_REQUIRED ACTION_. From the first line of the data below through the line bearing "right finger, that would be a great help.", reproduce each line exactly; do not include pictures.
[Opening DATA EXTRACT section]
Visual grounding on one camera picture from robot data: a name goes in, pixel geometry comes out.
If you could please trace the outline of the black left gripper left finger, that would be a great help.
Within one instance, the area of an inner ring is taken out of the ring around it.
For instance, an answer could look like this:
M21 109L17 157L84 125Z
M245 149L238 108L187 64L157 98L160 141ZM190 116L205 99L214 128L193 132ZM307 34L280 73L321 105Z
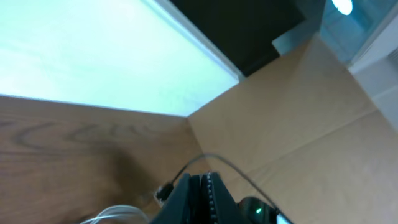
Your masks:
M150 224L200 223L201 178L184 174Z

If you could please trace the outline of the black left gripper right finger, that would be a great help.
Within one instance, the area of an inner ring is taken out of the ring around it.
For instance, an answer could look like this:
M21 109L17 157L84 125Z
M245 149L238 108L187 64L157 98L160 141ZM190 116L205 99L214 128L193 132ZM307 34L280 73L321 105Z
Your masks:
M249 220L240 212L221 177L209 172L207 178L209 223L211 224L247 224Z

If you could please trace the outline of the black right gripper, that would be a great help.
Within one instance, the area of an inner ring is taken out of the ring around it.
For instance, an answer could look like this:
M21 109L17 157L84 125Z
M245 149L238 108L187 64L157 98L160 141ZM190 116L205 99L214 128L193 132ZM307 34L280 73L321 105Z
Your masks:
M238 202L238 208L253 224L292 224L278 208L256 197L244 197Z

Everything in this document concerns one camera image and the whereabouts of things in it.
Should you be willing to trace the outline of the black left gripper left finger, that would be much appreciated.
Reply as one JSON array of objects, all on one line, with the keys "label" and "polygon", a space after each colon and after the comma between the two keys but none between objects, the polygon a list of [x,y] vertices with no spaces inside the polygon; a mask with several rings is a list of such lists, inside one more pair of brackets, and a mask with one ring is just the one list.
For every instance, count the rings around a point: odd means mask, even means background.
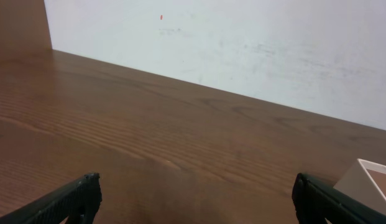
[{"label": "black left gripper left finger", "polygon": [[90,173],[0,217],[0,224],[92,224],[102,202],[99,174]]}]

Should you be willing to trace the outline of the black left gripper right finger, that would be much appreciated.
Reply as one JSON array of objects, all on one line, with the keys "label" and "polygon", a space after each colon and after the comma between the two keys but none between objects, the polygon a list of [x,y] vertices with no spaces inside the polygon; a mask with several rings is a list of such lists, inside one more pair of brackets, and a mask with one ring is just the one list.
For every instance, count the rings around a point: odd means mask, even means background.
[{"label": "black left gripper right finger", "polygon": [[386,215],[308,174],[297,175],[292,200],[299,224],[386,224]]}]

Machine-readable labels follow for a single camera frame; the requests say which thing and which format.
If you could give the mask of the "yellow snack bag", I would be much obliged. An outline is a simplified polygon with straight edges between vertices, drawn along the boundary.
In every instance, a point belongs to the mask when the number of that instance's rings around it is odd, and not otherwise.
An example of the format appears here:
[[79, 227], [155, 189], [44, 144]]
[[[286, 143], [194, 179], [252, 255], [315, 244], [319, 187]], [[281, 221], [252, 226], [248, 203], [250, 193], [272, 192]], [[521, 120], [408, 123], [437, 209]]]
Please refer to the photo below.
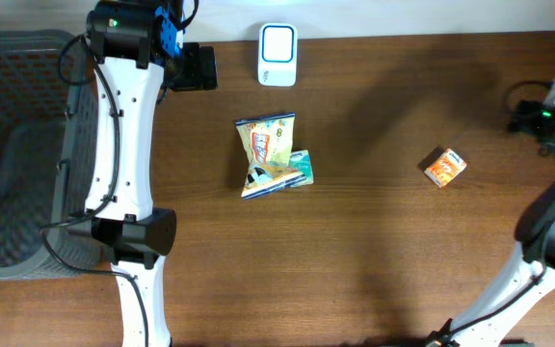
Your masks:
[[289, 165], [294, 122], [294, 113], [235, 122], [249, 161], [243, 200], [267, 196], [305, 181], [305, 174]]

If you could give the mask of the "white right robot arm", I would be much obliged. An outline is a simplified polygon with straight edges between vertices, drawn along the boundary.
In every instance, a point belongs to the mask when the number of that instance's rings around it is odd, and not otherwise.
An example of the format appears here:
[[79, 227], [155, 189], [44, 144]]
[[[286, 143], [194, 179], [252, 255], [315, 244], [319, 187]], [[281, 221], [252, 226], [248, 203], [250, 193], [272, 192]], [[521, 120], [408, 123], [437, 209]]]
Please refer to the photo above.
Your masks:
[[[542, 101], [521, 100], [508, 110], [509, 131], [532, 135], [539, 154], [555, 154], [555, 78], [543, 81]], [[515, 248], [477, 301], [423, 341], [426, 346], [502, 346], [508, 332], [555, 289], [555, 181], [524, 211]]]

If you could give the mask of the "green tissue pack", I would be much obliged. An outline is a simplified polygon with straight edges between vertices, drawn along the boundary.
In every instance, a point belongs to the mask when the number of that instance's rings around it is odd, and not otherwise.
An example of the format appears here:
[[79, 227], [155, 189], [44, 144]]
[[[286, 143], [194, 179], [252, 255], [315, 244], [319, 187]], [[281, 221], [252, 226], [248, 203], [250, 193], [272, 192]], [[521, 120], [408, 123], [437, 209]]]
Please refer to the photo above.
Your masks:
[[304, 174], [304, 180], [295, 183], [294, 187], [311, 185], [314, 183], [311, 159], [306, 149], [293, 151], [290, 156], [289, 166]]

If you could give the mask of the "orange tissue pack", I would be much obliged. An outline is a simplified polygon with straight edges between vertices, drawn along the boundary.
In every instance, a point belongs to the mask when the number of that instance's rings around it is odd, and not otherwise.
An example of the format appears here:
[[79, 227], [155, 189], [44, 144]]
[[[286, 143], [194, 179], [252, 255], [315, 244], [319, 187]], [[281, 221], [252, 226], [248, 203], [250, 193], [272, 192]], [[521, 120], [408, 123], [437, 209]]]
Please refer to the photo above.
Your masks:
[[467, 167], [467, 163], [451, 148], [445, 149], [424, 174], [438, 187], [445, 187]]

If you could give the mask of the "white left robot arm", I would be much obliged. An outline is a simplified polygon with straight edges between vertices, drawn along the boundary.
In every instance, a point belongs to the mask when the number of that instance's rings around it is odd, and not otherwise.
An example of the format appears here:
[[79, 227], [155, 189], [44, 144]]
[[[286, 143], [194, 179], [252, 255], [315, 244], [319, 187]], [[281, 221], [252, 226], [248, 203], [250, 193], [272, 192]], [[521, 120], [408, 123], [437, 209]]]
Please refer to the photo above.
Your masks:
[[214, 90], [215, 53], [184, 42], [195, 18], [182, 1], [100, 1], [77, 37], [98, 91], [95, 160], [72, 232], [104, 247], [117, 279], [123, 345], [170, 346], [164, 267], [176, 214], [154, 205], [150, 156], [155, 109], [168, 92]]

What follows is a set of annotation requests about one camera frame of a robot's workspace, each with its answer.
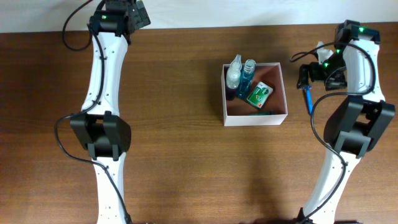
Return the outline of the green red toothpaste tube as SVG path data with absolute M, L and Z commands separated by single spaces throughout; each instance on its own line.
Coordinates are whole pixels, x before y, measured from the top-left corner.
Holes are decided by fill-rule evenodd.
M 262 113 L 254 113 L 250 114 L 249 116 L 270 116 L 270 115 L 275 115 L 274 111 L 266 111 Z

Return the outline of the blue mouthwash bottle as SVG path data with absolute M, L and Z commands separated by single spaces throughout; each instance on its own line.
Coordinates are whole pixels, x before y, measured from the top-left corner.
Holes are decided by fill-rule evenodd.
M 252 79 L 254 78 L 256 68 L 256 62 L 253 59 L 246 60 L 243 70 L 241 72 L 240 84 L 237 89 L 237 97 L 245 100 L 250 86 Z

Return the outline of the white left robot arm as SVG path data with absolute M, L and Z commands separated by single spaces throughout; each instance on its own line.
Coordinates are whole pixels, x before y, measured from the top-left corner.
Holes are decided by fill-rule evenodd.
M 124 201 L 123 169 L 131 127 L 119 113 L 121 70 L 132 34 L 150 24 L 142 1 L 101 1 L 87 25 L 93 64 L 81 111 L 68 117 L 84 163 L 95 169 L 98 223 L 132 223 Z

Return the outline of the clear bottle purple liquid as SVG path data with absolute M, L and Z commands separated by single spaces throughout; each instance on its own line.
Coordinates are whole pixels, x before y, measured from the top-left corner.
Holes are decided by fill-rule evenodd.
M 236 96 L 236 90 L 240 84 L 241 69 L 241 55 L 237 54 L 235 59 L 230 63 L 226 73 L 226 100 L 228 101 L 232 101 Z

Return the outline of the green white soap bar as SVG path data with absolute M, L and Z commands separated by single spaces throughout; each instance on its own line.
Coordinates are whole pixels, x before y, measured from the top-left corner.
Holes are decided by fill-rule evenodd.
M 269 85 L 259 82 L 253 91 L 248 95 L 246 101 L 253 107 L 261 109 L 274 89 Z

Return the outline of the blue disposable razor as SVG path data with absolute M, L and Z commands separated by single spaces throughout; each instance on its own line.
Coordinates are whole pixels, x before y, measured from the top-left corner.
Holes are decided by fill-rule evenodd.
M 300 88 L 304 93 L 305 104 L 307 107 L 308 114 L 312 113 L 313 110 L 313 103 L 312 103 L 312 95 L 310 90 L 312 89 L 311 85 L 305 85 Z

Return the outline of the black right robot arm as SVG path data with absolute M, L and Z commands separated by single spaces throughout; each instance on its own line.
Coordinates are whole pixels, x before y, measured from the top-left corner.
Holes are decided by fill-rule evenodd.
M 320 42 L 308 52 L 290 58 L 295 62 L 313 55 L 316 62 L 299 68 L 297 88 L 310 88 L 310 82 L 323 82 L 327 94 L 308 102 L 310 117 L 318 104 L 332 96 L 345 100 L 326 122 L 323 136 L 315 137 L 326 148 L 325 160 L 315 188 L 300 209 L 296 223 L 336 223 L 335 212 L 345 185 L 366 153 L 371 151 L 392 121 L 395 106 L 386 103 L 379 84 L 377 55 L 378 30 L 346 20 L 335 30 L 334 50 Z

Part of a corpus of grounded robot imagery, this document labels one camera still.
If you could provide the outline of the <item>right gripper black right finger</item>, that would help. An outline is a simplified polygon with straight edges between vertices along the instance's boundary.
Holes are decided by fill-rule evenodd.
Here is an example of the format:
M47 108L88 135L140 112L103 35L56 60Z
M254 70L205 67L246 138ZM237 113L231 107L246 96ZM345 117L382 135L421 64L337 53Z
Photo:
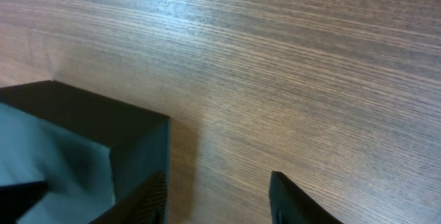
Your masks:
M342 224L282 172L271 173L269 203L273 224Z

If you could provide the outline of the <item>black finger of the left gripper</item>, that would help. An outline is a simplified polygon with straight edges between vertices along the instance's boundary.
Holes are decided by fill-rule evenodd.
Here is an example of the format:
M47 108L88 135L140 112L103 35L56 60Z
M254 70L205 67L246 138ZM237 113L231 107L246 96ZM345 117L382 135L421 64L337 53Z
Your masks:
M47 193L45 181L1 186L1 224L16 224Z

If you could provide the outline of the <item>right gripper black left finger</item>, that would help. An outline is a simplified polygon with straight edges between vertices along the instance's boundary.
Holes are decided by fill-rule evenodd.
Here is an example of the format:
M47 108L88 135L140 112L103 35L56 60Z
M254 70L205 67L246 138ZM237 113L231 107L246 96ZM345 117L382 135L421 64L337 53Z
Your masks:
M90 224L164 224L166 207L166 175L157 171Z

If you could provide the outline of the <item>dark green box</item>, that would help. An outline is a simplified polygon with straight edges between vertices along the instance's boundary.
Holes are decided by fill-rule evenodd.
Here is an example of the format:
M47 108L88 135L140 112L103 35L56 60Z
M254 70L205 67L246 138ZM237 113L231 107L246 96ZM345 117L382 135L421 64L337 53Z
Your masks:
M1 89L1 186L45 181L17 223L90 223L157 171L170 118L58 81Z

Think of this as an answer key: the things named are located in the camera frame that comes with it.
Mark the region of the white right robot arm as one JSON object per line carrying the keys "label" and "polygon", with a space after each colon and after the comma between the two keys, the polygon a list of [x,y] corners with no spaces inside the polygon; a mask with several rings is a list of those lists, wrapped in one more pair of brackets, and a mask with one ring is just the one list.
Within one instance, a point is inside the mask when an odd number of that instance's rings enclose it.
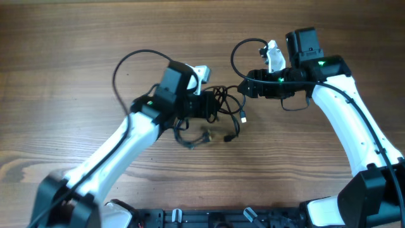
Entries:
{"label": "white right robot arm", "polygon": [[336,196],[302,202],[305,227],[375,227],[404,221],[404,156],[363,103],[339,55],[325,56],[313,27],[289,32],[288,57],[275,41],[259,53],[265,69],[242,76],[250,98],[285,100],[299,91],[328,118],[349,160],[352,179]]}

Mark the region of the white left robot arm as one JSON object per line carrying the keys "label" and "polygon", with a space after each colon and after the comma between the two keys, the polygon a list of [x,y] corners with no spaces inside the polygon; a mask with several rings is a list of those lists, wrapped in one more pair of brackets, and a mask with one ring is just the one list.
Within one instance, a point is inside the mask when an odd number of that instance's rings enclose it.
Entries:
[Closing DATA EXTRACT section]
_EXERCISE RESPONSE_.
Visual grounding on one camera picture from robot data: a name goes in, pixel geometry comes out.
If you could please trace the outline of the black left gripper left finger, that would be a great help.
Within one instance, the area of an inner ring is taken out of the ring around it.
For instance, an answer could look like this:
M21 109L17 157L84 125Z
M245 149L238 108L187 64L157 98L160 141ZM190 116L205 99L214 128L193 132ZM307 34L280 73L321 105Z
Your masks:
M150 224L200 223L201 178L184 174Z

If you could please trace the outline of the black left gripper right finger, that would be a great help.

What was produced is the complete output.